• _Task goal_:
Can you reproduce the data beneath, keeping every line exact?
—————
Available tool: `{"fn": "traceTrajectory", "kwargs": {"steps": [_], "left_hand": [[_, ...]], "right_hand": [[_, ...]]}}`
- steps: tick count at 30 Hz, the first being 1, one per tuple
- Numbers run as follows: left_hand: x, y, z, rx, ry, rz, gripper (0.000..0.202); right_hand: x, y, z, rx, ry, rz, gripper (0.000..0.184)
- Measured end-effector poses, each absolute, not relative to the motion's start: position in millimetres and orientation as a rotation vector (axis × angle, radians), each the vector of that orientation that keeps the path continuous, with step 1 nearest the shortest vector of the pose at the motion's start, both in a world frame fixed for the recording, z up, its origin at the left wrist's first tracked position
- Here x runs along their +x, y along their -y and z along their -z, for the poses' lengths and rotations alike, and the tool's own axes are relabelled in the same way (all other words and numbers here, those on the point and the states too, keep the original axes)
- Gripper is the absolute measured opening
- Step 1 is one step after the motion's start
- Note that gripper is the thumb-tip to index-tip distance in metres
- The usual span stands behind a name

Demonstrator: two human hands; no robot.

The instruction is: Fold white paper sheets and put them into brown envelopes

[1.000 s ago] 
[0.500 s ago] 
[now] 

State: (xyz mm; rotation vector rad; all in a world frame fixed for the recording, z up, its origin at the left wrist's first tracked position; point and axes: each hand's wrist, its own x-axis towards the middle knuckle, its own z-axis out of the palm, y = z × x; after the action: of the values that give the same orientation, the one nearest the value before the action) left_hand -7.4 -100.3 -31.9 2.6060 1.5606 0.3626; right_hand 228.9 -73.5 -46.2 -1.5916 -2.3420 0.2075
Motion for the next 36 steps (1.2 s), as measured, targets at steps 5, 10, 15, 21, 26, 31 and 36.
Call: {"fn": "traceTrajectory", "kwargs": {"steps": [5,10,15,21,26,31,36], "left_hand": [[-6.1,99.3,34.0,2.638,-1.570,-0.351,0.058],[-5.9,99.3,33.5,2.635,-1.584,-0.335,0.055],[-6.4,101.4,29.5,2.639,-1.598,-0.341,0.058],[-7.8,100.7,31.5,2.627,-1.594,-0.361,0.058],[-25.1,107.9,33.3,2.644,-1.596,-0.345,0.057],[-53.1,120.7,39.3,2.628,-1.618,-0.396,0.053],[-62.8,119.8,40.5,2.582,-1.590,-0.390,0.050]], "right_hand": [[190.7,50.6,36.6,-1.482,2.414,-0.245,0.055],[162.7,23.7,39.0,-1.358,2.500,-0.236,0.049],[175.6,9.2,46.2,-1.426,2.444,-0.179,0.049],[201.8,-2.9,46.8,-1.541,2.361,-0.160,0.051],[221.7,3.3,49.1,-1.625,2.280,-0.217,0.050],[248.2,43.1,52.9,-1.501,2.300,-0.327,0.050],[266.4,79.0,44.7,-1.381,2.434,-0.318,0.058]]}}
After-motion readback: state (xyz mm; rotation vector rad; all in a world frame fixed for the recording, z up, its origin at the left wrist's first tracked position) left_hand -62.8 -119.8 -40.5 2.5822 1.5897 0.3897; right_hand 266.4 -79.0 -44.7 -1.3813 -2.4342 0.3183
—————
• _Solution for this exercise_:
Available tool: `{"fn": "traceTrajectory", "kwargs": {"steps": [_], "left_hand": [[_, ...]], "right_hand": [[_, ...]]}}`
- steps: tick count at 30 Hz, the first being 1, one per tuple
- Numbers run as follows: left_hand: x, y, z, rx, ry, rz, gripper (0.000..0.202); right_hand: x, y, z, rx, ry, rz, gripper (0.000..0.184)
- Measured end-effector poses, each absolute, not relative to the motion's start: position in millimetres and orientation as a rotation vector (axis × angle, radians), each the vector of that orientation that keeps the path continuous, with step 1 nearest the shortest vector of the pose at the motion's start, both in a world frame fixed for the recording, z up, its origin at the left wrist's first tracked position
- Here x runs along their +x, y along their -y and z along their -z, for the poses' lengths and rotations alike, and the tool's own axes are relabelled in the same way (all other words and numbers here, those on the point and the states too, keep the original axes)
- Gripper is the absolute measured opening
- Step 1 is one step after the motion's start
- Note that gripper is the thumb-tip to index-tip distance in metres
- The usual span stands behind a name

Demonstrator: two human hands; no robot.

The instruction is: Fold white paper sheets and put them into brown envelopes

[1.000 s ago] 
[0.500 s ago] 
[now] 

State: (xyz mm; rotation vector rad; all in a world frame fixed for the recording, z up, its origin at the left wrist's first tracked position; point and axes: each hand's wrist, its own x-axis towards the middle knuckle, its own z-axis out of the palm, y = z × x; after the action: of the values that give the same orientation, the one nearest the value before the action) left_hand -7.4 -100.3 -31.9 2.6060 1.5606 0.3626; right_hand 228.9 -73.5 -46.2 -1.5916 -2.3420 0.2075
Motion for the next 36 steps (1.2 s), as measured, targets at steps 5, 10, 15, 21, 26, 31 and 36.
Call: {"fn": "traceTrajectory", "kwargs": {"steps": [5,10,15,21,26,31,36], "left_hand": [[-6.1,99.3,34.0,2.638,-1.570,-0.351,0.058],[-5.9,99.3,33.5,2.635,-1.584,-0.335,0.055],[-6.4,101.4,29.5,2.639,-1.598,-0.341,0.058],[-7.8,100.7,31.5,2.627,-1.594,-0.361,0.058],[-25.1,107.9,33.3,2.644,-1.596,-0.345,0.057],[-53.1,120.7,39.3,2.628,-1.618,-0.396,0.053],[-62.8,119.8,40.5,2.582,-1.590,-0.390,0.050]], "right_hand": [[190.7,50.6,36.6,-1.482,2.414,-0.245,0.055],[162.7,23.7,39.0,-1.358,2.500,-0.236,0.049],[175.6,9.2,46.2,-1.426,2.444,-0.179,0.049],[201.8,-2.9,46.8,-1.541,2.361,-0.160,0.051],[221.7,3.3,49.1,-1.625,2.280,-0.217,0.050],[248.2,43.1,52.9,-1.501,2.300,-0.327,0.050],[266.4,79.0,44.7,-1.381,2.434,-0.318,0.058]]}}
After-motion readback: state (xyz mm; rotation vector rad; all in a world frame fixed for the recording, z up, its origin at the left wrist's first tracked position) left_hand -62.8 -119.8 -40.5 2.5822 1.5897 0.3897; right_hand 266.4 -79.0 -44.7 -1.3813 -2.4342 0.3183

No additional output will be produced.